§ Instructions to follow: An exact, complete copy of the data is all that is needed.

§ Provided data:
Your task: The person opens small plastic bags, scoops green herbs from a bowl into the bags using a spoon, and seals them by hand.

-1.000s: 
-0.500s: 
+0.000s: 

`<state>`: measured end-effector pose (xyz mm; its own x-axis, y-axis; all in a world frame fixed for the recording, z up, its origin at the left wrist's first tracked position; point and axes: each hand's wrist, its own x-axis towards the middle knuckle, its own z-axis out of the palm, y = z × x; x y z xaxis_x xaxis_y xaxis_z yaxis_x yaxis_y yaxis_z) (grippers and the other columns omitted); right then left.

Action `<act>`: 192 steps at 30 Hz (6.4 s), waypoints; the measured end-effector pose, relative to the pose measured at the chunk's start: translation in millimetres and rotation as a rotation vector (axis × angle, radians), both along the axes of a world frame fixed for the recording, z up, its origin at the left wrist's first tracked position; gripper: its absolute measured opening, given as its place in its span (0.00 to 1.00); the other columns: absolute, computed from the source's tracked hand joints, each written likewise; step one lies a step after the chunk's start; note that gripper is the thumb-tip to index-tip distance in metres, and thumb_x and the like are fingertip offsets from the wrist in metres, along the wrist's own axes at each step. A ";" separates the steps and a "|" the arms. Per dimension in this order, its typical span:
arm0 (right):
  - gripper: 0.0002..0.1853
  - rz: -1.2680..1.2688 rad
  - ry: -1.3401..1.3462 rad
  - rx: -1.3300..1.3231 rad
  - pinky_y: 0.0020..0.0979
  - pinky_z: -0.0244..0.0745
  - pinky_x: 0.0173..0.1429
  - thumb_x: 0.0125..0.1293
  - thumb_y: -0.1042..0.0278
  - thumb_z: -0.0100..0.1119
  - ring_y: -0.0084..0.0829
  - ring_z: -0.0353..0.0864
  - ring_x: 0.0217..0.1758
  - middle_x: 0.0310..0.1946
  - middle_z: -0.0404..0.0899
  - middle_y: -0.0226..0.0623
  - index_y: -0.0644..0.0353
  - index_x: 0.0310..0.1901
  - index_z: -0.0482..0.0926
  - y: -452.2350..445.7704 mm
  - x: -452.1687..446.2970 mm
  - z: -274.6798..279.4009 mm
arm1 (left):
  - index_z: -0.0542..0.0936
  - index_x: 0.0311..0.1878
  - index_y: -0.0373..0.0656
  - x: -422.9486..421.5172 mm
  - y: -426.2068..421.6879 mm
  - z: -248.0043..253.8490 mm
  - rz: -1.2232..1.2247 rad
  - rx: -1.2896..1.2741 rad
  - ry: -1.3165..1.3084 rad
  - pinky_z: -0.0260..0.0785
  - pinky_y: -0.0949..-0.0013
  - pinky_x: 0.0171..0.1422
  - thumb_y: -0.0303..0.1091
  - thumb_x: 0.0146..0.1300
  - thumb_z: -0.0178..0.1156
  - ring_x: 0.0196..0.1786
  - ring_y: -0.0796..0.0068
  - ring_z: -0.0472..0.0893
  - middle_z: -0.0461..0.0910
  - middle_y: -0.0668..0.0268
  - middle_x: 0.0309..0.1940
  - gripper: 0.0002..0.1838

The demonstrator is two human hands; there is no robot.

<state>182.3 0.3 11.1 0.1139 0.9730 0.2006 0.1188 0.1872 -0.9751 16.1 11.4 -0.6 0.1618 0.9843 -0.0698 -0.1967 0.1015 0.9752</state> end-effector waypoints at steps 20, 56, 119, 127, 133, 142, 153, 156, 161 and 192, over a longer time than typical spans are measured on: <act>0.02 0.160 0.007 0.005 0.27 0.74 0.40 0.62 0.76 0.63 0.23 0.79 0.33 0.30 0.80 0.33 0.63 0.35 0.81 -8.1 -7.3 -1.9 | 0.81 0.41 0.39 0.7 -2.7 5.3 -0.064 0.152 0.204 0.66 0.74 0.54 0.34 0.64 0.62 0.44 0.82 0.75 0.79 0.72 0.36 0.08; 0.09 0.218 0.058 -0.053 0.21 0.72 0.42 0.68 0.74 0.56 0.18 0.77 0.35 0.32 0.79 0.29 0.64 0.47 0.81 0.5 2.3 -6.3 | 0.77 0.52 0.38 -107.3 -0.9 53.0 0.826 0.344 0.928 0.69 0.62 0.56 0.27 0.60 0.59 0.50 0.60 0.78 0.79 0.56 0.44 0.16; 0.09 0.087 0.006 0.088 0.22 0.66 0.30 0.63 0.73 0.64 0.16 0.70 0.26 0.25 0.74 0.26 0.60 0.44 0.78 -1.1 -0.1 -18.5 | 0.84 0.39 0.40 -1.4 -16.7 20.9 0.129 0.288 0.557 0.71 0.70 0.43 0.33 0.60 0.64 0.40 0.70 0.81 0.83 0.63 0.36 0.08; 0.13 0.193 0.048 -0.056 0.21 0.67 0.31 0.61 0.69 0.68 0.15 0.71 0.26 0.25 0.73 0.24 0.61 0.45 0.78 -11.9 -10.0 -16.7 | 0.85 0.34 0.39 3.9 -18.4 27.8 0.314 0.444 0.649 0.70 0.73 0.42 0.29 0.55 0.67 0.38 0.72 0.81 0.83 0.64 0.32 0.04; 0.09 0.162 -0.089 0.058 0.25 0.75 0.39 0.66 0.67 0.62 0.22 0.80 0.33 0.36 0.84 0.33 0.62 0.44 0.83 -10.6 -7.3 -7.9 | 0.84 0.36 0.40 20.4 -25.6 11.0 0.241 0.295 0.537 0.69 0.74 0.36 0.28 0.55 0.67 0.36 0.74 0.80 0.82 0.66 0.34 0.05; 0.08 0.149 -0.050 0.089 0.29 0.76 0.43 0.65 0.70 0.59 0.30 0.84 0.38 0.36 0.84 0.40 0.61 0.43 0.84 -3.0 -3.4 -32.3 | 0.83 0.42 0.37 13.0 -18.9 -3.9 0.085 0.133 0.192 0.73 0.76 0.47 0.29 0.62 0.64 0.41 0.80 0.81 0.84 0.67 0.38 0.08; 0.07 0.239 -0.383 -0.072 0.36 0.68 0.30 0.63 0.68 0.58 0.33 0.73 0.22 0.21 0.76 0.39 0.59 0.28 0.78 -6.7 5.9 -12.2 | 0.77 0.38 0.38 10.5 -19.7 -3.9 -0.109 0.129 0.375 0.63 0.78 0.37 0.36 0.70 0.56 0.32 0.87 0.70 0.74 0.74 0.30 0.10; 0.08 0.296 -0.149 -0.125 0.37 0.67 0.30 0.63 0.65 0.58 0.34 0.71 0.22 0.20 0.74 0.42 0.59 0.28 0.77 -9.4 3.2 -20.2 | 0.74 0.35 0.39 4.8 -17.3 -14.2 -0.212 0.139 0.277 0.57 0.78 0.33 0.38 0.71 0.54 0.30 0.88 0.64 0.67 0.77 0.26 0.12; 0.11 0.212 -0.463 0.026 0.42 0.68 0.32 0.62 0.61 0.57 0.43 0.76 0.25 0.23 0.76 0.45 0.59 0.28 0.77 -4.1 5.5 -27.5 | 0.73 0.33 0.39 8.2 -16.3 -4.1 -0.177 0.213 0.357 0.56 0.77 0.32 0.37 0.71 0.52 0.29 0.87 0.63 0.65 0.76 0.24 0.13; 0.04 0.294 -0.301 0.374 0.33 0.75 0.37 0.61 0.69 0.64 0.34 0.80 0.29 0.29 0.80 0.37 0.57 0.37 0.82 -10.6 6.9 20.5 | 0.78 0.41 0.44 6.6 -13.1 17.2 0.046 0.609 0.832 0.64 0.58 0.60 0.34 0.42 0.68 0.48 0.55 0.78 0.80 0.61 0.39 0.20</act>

§ Problem solution:
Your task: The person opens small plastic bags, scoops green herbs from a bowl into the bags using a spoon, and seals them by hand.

-1.000s: 
-0.500s: 
+0.000s: 

`<state>`: measured end-effector pose (xyz mm; its own x-axis, y-axis; all in a world frame fixed for the recording, z up, its origin at the left wrist's first tracked position; point and axes: each hand's wrist, its own x-axis towards the middle knuckle, its own z-axis out of the palm, y = z × x; x y z xaxis_x xaxis_y xaxis_z yaxis_x yaxis_y yaxis_z) (grippers and the other columns omitted); right then left.

Action `<act>`: 192 steps at 30 Hz (6.4 s), waypoints; the measured end-effector pose, relative to the pose measured at the chunk's start: translation in millimetres and rotation as a rotation vector (axis × angle, radians), both along the axes of a world frame fixed for the recording, z up, its origin at the left wrist's first tracked position; gripper: its absolute measured opening, given as its place in its span (0.00 to 1.00); the other columns: absolute, computed from the source's tracked hand joints, each written likewise; step one lies a step after the chunk's start; note that gripper is the thumb-tip to index-tip distance in metres, and thumb_x and the like are fingertip offsets from the wrist in metres, along the wrist's own axes at each step. A ";" separates the steps and a "|" the arms. Per dimension in this order, its typical span:
arm0 (right):
  - gripper: 0.0002..0.1853
  - rz: -1.2680..1.2688 rad
  - ry: -1.3401..1.3462 rad
  - rx: -1.3300..1.3231 rad
  - pinky_y: 0.0020..0.0979
  - pinky_z: -0.0244..0.0745
  - pinky_x: 0.0173..0.1429
  - thumb_x: 0.0125..0.1293
  - thumb_y: -0.1042..0.0278
  - thumb_z: -0.0100..0.1119
  - ring_y: -0.0084..0.0829
  - ring_z: -0.0353..0.0864
  - ring_x: 0.0217..0.1758
  - middle_x: 0.0310..0.1946
  - middle_z: -0.0404..0.0899
  - middle_y: -0.0226..0.0623
  - index_y: -0.0644..0.0353
  - index_x: 0.0310..0.1901
  - index_z: -0.0482..0.0926
  - y: -452.2350..445.7704 mm
  - x: -452.1687..446.2970 mm
  - z: -274.6798..279.4009 mm
arm1 (left):
  - index_z: -0.0542..0.0936
  - index_x: 0.0311..0.1878
  - index_y: -0.0373..0.0656
  - x: -422.9486..421.5172 mm
  - y: -426.2068..421.6879 mm
  - z: -248.0043..253.8490 mm
  - rz: -1.2232..1.2247 rad
  - rx: -1.2896..1.2741 rad
  - ry: -1.3165..1.3084 rad
  - pinky_z: -0.0260..0.0785
  - pinky_y: -0.0949..-0.0013
  - pinky_x: 0.0171..0.1422
  - thumb_y: -0.0303..0.1091
  - thumb_x: 0.0146..0.1300
  - thumb_z: -0.0178..0.1156
  - ring_x: 0.0196..0.1786
  - ring_y: -0.0796..0.0068
  - ring_z: -0.0472..0.0893
  - middle_z: -0.0461..0.0910
  - middle_y: -0.0668..0.0268
  - middle_x: 0.0309..0.1940
  - gripper: 0.0002..0.1838

The demonstrator is two human hands; there is no robot.

<state>182.3 0.3 11.1 0.1139 0.9730 0.2006 0.1188 0.1872 -0.9751 16.1 11.4 -0.6 0.1618 0.9843 -0.0698 -0.1967 0.1015 0.9752</state> end-effector waypoints at steps 20, 56, 119, 127, 133, 142, 153, 156, 161 and 192, over a longer time than typical spans are measured on: <act>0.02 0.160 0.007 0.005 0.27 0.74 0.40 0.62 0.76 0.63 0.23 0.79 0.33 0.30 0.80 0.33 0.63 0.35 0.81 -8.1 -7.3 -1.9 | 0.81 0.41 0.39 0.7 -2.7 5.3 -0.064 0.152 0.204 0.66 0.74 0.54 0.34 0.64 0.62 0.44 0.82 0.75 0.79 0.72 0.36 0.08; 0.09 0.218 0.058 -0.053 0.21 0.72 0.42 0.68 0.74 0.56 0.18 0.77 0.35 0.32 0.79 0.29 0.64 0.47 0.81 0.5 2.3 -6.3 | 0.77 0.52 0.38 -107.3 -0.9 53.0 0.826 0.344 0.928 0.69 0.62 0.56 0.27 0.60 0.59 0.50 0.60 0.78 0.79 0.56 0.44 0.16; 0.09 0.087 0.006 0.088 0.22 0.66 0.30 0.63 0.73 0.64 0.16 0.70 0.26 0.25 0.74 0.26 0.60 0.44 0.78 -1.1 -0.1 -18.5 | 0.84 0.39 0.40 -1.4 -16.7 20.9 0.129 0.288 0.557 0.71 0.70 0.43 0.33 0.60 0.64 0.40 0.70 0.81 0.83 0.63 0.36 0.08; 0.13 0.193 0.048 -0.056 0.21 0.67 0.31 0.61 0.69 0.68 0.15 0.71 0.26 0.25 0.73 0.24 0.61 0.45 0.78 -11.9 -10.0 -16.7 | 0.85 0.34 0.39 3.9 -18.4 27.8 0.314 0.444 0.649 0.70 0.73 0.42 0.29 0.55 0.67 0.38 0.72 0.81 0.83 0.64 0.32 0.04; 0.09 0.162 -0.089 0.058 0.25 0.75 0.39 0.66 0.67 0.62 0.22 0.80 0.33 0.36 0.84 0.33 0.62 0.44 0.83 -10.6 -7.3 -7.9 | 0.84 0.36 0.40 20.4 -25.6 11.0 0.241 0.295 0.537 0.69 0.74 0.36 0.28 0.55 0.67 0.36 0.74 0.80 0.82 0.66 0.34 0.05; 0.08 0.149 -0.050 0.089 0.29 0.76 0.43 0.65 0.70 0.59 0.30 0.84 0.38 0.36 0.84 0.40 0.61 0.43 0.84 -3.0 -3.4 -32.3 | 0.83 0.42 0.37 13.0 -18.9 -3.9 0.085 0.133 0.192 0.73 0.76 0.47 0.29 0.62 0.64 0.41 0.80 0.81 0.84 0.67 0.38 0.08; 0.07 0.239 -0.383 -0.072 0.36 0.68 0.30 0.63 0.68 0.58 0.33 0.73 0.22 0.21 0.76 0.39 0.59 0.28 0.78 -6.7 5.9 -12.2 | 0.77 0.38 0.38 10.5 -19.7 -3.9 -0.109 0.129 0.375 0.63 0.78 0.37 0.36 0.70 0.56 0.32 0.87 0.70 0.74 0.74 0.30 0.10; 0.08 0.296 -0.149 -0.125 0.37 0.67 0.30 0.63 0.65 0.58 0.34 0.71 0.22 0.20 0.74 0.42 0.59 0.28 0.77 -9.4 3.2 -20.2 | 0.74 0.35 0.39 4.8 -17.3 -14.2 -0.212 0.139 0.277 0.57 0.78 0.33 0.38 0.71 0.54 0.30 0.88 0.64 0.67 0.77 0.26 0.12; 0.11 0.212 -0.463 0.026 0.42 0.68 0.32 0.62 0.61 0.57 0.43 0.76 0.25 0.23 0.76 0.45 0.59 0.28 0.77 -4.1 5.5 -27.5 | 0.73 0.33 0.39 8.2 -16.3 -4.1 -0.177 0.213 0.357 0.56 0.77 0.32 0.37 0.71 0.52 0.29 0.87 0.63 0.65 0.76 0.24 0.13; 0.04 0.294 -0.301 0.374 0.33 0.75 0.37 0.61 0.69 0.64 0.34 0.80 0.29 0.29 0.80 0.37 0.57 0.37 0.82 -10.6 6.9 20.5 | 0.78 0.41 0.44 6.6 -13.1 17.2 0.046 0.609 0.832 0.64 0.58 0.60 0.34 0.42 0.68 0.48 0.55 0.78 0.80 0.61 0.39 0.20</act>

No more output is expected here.